Most important, an imaginary companion is a tool young people use to help them make sense of the adult world.’ (Lawrence Kutner (Ph.D.): Insights for Parents: Midnight Monsters and Imaginary Companions, 2016.)
The Imaginary Friend is a 1980 performance set against the panoramic setting of the Rotterdam Maasbridges, before the railway tunnel was put into use, with lonely ‘Von Tuzzi’ (fantasy) as the central character. As the occupant of the bridgekeeper’s tower in the Wijnhaven, he was visible only to the train passengers, who could catch a seven seconds glimpse of him on their daily commute. That was too short to know exactly what they had seen. Their own imagination filled in the blanks and formed an image of a hermit in an urban folly, giving the pragmatic city a taste of surreal life.
The perfect location to tell this story is the Chabot Museum. Namesake Henk Chabot (1894 – 1949) and his brother Wim (1907-1977) owned a studio for years on Wijnstraat and later in Wijnhaven. The latter was lost in the 1940 bombings, together with most of the art works that were kept there. This exhibition brings the former Wijnhaven residents together again.
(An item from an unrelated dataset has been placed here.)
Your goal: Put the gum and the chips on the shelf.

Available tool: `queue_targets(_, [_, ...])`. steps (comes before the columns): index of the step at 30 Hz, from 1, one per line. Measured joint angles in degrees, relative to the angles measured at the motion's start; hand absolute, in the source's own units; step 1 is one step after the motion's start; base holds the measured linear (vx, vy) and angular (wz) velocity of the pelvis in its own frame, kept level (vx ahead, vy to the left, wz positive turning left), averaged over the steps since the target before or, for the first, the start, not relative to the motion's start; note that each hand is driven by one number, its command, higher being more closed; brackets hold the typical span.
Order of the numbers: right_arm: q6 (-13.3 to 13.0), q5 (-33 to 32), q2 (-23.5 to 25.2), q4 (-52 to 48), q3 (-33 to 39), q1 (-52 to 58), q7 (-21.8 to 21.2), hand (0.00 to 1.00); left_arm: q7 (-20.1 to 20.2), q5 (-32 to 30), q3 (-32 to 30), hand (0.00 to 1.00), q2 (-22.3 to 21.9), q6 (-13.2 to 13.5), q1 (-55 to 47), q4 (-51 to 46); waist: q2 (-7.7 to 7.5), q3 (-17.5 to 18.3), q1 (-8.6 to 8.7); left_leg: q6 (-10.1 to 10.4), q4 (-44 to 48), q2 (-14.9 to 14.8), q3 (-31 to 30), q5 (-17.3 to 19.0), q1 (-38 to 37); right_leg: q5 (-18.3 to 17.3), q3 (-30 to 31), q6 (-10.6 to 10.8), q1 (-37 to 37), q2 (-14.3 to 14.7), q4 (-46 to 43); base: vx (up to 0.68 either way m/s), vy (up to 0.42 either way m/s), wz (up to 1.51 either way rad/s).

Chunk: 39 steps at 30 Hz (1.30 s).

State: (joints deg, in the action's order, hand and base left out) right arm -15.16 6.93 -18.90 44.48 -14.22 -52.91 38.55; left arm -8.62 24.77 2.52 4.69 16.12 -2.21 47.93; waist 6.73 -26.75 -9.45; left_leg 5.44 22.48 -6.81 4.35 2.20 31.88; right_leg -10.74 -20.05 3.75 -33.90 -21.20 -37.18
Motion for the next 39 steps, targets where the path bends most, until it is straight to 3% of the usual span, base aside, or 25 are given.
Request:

Anne Mieke Backer is a writer, editor and visual artist. ‘Von Tuzzi’, the resident of the Wijnhaven tower from 1980 to 1981, was her imaginary friend.
Pieter van Oudheusden (1957-2013) was a journalist, photographer and writer. With his Polaroid camera he followed Anne Mieke Backer and her friend like a paparazzo.
Bob Goedewaagen is a photographer.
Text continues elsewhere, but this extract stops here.